- _THE PROBLEM_:
Could you copy each line of the listing below that has the word "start"?

- _STORED DATA_:
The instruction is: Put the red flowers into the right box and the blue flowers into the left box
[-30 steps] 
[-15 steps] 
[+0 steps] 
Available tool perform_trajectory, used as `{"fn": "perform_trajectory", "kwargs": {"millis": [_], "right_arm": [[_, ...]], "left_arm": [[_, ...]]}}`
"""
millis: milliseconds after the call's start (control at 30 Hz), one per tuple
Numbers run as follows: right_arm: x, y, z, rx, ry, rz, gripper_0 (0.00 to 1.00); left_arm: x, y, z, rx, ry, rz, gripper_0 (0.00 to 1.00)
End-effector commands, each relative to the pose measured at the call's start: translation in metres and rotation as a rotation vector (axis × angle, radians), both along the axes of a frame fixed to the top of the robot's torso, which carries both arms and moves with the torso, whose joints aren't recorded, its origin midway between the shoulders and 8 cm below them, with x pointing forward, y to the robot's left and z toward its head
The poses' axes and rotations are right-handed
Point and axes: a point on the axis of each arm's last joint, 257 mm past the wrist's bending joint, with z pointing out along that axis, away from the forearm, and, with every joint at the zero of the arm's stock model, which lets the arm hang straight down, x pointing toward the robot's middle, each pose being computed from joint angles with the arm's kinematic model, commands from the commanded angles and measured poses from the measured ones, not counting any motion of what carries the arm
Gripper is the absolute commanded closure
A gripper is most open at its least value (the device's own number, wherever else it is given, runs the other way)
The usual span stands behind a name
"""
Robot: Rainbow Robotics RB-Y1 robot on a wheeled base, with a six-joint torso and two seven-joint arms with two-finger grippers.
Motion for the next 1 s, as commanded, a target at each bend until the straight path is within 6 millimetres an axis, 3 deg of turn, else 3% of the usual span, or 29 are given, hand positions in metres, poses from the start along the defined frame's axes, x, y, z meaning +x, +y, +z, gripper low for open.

- _ANSWER BOX_:
millis: milliseconds after the call's start (control at 30 Hz), one per tuple
End-effector commands, each relative to the pose measured at the call's start: translation in metres and rotation as a rotation vector (axis × angle, radians), both along the axes of a frame fixed to the top of the robot's torso, which carries both arms and moves with the torso, whose joints aren't recorded, its origin midway between the shoulders and 8 cm below them, with x pointing forward, y to the robot's left and z toward its head
Motion for the next 1 s, as commanded, a target at each bend until the straight path is within 6 millimetres an axis, 3 deg of turn, else 3% of the usual span, or 29 are given, hand positions in metres, poses from the start along the defined frame's axes, x, y, z meaning +x, +y, +z, gripper low for open.

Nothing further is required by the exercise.